Data records:
______
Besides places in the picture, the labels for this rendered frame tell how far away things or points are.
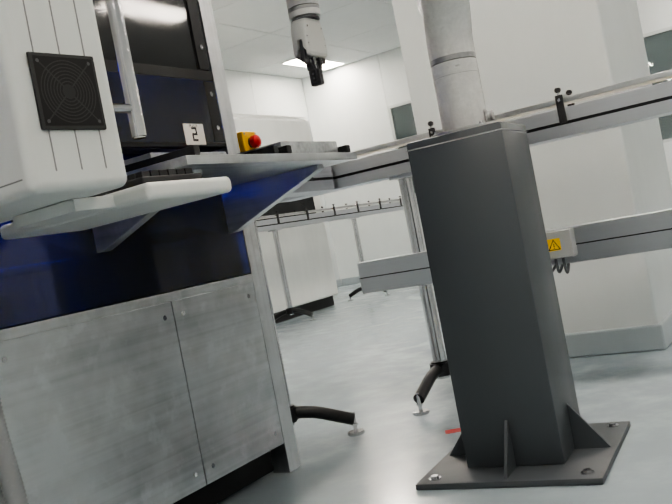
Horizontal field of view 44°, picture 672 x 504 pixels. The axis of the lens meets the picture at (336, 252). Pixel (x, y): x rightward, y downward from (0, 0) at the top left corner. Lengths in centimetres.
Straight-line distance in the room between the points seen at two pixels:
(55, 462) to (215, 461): 52
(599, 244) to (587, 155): 68
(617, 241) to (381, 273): 87
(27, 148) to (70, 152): 7
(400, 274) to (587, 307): 82
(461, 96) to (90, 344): 109
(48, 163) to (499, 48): 254
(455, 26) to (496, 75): 138
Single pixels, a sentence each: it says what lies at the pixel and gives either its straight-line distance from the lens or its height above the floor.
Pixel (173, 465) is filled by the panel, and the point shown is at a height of 18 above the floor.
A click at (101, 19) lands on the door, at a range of 226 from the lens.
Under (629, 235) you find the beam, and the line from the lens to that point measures 279.
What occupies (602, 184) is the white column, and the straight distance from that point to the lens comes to 341.
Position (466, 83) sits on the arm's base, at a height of 98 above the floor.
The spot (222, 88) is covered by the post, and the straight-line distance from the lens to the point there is 253.
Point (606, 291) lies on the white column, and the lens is 344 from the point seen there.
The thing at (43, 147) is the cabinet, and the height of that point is 87.
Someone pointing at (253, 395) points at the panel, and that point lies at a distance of 241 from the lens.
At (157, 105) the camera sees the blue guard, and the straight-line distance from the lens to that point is 230.
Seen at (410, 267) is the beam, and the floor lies 50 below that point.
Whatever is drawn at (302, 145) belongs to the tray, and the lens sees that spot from 212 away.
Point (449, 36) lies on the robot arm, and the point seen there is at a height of 110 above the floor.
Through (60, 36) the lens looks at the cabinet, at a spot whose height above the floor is 103.
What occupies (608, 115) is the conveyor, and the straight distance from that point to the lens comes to 277.
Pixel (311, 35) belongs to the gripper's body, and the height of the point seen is 119.
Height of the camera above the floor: 65
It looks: 1 degrees down
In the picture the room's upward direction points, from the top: 11 degrees counter-clockwise
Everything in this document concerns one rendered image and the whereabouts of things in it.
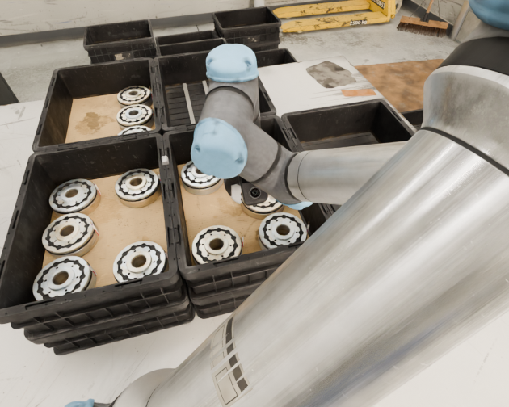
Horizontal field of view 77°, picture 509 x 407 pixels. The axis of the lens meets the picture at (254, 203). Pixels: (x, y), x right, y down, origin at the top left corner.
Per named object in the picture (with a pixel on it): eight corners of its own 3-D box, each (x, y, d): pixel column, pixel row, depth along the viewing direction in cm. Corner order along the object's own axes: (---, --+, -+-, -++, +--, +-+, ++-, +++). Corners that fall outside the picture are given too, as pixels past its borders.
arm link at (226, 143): (275, 180, 43) (282, 123, 49) (209, 134, 37) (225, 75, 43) (237, 199, 48) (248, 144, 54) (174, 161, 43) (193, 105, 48)
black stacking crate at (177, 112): (275, 148, 92) (277, 115, 83) (172, 166, 87) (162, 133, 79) (243, 79, 117) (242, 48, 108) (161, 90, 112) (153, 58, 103)
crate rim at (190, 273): (341, 245, 60) (343, 238, 58) (181, 283, 55) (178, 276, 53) (278, 121, 85) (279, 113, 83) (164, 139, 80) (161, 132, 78)
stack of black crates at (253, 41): (266, 68, 255) (267, 6, 220) (278, 87, 237) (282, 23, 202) (216, 75, 248) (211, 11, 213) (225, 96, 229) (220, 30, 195)
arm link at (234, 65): (195, 73, 43) (208, 37, 48) (209, 131, 53) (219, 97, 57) (253, 75, 42) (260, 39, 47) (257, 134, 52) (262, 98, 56)
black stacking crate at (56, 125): (170, 166, 87) (161, 133, 79) (56, 186, 83) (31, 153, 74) (161, 90, 112) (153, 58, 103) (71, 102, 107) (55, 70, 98)
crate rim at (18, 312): (181, 283, 55) (178, 276, 53) (-9, 327, 50) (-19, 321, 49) (163, 140, 80) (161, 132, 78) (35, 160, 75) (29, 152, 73)
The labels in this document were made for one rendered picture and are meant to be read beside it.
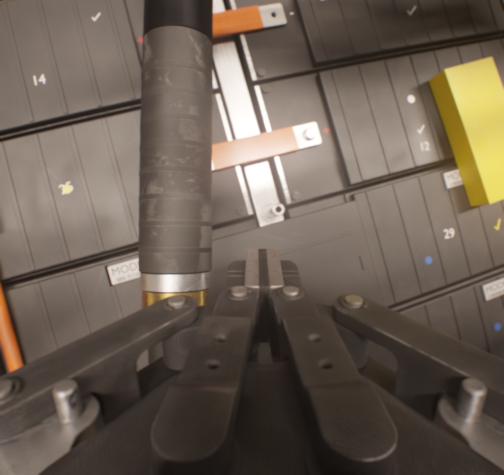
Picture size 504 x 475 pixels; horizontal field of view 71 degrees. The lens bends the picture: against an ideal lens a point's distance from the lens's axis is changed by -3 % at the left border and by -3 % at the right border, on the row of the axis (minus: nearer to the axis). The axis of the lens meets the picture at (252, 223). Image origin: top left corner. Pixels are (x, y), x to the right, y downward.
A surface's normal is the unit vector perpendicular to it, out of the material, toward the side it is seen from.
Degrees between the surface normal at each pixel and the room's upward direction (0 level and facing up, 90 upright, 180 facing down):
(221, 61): 0
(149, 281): 41
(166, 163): 11
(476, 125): 0
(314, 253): 0
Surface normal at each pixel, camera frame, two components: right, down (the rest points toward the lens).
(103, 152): 0.16, -0.04
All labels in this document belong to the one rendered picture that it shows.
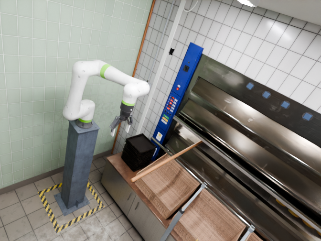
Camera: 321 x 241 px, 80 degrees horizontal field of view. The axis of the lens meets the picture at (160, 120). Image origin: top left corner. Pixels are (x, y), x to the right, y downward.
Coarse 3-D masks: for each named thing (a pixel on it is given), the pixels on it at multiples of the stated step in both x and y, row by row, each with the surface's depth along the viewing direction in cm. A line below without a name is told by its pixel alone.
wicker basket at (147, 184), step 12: (168, 156) 243; (144, 168) 222; (168, 168) 242; (180, 168) 233; (144, 180) 231; (156, 180) 236; (168, 180) 242; (180, 180) 232; (144, 192) 213; (156, 192) 222; (168, 192) 228; (192, 192) 216; (156, 204) 204; (168, 204) 214; (180, 204) 207; (168, 216) 198
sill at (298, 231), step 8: (184, 136) 229; (192, 144) 220; (200, 152) 214; (208, 160) 209; (216, 168) 204; (224, 168) 202; (232, 176) 196; (240, 184) 190; (248, 192) 186; (256, 200) 183; (264, 200) 182; (272, 208) 176; (280, 216) 172; (288, 224) 168; (296, 232) 165; (304, 232) 165; (304, 240) 162; (312, 240) 161
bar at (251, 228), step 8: (160, 144) 201; (168, 152) 195; (176, 160) 189; (184, 168) 184; (192, 200) 171; (184, 208) 170; (232, 208) 161; (176, 216) 172; (240, 216) 157; (248, 224) 153; (168, 232) 183; (248, 232) 152; (160, 240) 193; (240, 240) 152
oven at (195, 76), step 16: (192, 80) 203; (192, 96) 207; (176, 112) 225; (176, 128) 237; (240, 128) 180; (224, 144) 193; (288, 160) 159; (224, 176) 200; (320, 176) 147; (288, 192) 163
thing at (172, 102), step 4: (172, 96) 220; (168, 100) 226; (172, 100) 222; (176, 100) 218; (168, 104) 227; (172, 104) 223; (176, 104) 219; (168, 108) 228; (172, 108) 224; (164, 112) 233; (168, 112) 229; (172, 112) 225; (164, 116) 234; (168, 116) 230; (160, 120) 240; (164, 120) 236; (168, 120) 232; (164, 124) 237
______
PROBLEM DESCRIPTION —
Reproduce exactly the lines above from the line with "What occupies (602, 184)" to the line with "The spot (222, 88)", including both, and add nothing.

SOLUTION FOR THIS TASK —
What occupies (602, 184) is the white column, and the straight distance from that point to the lens comes to 341.
Position (466, 83) sits on the arm's base, at a height of 98 above the floor.
The spot (222, 88) is covered by the post, and the straight-line distance from the lens to the point there is 253.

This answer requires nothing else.